▶ Supplied records
^^^^

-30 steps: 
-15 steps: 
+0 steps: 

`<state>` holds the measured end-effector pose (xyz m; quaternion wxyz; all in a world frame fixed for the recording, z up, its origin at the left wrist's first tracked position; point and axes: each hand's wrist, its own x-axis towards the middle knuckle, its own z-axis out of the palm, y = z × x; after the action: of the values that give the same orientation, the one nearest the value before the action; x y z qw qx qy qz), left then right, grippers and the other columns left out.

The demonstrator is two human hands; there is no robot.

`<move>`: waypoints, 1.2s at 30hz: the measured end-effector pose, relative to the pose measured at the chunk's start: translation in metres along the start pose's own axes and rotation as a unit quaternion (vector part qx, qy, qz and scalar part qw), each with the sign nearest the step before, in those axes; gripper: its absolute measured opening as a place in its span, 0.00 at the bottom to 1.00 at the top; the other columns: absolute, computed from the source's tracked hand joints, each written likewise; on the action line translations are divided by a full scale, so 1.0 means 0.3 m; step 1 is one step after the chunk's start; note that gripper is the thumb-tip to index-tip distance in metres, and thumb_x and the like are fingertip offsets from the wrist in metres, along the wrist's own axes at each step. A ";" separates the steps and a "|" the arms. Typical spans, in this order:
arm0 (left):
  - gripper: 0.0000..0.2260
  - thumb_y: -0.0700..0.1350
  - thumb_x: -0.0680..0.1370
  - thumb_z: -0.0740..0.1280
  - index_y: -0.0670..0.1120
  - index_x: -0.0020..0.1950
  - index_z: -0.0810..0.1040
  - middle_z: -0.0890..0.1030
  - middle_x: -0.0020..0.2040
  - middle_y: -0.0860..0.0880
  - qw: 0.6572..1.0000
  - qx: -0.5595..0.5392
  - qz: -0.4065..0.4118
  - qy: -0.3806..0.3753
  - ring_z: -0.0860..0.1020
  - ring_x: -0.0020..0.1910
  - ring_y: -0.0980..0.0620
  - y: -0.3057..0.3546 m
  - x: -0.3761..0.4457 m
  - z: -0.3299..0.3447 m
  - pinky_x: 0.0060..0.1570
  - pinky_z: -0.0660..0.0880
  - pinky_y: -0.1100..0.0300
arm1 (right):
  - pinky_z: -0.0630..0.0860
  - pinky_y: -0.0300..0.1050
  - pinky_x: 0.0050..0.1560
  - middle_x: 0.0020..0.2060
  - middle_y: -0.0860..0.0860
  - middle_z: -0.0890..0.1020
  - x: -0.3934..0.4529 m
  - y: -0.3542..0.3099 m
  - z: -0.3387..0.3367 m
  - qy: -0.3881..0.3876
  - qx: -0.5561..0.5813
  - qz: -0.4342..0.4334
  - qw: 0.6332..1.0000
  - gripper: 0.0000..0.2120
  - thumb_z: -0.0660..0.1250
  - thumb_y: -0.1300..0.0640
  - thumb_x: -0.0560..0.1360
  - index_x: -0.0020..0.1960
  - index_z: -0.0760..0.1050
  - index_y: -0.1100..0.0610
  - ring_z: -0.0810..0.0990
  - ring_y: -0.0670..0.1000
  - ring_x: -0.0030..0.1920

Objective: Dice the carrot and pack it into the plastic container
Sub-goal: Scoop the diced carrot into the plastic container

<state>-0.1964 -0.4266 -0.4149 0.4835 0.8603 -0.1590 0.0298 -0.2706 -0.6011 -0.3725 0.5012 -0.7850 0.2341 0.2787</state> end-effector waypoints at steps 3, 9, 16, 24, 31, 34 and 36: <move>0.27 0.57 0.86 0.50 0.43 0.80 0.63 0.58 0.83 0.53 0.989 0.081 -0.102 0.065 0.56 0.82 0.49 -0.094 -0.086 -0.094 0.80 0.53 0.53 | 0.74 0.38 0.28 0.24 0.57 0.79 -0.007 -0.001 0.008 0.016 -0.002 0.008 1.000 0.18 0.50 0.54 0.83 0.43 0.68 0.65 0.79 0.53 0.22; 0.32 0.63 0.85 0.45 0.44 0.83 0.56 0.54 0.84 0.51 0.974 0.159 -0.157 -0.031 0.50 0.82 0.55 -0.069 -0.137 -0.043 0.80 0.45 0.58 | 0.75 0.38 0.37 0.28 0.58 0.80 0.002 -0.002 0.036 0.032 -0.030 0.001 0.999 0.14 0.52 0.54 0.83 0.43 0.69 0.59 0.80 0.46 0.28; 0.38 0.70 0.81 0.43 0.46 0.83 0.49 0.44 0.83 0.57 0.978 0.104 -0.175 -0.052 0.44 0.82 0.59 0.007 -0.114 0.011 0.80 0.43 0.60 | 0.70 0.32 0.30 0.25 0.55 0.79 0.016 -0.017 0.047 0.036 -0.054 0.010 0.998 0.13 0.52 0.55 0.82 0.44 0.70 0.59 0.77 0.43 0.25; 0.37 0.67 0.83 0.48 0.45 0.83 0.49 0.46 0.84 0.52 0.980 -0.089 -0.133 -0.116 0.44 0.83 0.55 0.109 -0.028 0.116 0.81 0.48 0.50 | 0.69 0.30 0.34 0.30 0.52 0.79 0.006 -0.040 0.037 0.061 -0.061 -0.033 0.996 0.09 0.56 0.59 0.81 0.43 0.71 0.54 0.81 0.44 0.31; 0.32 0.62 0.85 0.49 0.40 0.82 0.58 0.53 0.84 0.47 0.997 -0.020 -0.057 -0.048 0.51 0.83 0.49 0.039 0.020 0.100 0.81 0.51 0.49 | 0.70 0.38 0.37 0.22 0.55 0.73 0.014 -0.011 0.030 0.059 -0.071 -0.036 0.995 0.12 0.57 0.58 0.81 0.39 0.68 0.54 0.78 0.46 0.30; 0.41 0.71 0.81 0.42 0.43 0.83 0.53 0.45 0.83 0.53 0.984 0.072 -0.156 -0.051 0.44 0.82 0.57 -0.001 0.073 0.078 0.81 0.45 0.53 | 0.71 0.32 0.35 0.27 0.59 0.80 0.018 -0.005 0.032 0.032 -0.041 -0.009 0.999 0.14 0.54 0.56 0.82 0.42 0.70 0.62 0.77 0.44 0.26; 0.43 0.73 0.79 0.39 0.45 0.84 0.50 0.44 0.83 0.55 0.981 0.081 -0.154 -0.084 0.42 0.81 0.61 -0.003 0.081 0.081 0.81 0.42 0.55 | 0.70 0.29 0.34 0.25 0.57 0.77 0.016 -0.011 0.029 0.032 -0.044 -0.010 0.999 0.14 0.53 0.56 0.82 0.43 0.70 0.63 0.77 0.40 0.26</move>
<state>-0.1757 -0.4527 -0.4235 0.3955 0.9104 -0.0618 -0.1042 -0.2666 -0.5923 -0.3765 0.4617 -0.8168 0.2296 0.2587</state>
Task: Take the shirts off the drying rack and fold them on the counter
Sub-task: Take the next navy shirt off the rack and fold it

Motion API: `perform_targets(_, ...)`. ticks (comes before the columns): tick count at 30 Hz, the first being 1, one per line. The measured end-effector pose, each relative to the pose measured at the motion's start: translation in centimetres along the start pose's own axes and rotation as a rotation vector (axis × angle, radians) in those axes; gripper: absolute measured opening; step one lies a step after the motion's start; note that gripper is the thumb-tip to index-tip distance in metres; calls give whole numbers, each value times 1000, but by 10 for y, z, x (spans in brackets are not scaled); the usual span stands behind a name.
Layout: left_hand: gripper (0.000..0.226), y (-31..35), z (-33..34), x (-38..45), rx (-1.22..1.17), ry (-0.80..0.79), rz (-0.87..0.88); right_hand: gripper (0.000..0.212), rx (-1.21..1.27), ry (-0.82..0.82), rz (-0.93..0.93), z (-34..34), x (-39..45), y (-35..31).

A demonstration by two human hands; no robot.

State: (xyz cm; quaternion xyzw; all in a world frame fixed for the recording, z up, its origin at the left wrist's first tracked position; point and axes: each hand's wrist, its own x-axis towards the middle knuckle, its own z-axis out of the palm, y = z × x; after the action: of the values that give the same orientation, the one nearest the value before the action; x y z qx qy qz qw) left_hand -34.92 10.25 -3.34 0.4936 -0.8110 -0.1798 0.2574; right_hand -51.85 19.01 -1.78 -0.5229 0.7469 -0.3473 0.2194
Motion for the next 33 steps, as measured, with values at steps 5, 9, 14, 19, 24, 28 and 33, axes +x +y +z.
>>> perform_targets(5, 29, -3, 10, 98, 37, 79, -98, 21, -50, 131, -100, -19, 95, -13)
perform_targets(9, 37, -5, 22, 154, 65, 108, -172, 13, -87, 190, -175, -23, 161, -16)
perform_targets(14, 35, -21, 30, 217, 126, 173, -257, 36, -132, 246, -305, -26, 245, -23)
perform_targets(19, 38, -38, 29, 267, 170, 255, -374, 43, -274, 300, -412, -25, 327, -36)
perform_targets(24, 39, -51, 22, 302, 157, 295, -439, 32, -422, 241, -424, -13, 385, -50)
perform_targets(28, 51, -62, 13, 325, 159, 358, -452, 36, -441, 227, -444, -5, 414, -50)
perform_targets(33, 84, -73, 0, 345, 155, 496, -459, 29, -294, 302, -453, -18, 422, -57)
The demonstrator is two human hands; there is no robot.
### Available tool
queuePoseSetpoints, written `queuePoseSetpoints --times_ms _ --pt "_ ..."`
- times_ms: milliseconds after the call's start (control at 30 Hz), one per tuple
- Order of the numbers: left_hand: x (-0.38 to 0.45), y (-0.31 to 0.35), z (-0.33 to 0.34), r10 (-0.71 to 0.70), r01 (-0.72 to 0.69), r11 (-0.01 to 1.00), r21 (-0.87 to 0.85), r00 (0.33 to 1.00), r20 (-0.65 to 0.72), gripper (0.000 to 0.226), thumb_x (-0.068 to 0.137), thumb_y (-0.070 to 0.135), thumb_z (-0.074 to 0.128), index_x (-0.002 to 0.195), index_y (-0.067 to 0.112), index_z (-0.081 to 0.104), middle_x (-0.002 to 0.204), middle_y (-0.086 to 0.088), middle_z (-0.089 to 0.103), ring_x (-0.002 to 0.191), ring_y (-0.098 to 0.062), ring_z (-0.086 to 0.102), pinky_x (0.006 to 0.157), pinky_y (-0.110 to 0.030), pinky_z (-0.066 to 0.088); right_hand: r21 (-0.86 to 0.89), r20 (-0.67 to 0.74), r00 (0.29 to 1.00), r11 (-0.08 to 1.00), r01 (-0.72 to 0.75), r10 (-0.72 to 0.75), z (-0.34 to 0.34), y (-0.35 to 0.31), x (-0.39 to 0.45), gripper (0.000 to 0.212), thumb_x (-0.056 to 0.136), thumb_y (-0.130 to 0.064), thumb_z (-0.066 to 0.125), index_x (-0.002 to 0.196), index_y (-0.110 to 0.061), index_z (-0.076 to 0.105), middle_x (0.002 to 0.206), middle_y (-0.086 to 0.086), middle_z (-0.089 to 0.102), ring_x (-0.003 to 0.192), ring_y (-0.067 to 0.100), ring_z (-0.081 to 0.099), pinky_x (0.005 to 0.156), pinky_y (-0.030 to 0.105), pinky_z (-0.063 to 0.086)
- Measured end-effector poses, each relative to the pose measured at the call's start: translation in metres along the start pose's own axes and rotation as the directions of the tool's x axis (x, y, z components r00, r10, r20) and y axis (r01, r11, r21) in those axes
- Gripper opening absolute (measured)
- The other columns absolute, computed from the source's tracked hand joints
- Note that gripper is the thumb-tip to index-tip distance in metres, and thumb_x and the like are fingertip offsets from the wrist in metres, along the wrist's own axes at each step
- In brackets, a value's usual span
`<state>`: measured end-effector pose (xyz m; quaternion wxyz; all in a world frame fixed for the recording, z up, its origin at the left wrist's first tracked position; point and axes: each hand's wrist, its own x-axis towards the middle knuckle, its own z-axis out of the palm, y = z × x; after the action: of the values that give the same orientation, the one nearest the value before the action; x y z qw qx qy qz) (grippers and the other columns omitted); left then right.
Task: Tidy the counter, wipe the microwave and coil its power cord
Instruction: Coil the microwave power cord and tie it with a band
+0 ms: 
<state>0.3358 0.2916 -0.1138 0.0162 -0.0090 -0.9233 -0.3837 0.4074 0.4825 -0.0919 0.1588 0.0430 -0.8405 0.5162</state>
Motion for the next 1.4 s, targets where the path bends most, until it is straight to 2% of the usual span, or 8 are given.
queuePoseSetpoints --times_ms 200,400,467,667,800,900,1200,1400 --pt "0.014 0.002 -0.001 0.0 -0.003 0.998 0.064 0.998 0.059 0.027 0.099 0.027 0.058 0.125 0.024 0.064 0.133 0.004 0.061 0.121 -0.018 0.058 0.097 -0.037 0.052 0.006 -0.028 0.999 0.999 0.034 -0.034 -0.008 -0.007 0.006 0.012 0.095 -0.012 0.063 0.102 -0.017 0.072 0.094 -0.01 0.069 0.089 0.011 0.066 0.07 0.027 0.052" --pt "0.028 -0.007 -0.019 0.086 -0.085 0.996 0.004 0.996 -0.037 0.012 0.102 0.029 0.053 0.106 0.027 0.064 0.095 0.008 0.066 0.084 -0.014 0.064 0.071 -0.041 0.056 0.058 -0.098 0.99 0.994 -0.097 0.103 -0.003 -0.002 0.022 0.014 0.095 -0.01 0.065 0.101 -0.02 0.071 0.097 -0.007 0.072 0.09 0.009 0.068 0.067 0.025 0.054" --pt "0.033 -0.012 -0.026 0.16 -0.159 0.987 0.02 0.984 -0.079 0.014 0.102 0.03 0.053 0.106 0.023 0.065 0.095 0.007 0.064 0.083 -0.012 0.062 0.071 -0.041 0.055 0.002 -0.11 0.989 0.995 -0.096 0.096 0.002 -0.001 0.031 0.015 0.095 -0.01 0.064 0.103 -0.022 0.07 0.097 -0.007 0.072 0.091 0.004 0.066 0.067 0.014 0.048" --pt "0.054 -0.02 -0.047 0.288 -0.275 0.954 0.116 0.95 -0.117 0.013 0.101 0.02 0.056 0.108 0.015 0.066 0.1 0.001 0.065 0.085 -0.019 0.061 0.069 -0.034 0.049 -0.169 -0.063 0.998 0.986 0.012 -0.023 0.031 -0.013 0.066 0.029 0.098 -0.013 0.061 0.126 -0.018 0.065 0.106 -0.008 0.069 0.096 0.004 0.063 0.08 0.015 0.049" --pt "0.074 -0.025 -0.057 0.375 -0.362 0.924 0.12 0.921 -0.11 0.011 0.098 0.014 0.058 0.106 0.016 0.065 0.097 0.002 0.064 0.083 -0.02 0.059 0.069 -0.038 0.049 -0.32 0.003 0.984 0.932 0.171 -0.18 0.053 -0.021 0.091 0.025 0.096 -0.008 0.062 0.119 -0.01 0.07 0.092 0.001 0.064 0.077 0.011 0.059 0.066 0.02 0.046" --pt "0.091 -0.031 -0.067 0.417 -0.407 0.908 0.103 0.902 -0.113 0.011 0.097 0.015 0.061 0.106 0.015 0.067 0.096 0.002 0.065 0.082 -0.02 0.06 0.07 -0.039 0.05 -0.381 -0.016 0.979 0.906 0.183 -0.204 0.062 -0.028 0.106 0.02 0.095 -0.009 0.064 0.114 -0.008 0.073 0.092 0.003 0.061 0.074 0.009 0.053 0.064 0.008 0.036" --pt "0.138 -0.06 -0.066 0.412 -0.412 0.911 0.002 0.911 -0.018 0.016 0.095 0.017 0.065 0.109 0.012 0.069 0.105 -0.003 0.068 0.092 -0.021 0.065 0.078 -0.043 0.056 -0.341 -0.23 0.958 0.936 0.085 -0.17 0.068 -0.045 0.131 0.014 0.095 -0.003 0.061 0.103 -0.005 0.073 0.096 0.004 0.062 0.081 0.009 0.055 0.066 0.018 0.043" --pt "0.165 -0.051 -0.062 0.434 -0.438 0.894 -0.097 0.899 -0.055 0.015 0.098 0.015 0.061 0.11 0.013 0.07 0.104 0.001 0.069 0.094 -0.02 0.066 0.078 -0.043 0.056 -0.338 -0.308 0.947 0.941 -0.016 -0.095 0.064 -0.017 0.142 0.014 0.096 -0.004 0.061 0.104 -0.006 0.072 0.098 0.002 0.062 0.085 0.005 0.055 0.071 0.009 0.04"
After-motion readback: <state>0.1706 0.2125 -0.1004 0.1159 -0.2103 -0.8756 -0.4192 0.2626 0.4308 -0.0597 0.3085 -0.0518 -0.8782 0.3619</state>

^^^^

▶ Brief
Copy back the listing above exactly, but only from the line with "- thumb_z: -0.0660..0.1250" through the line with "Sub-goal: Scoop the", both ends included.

▶ Answer to this problem
  - thumb_z: -0.0660..0.1250
  - thumb_y: -0.1300..0.0640
  - thumb_x: -0.0560..0.1360
  - index_x: -0.0020..0.1960
  - index_z: -0.0760..0.1050
  - index_y: -0.1100..0.0610
  - ring_z: -0.0810..0.0990
  - ring_y: -0.0670..0.1000
  - ring_x: -0.0030..0.1920

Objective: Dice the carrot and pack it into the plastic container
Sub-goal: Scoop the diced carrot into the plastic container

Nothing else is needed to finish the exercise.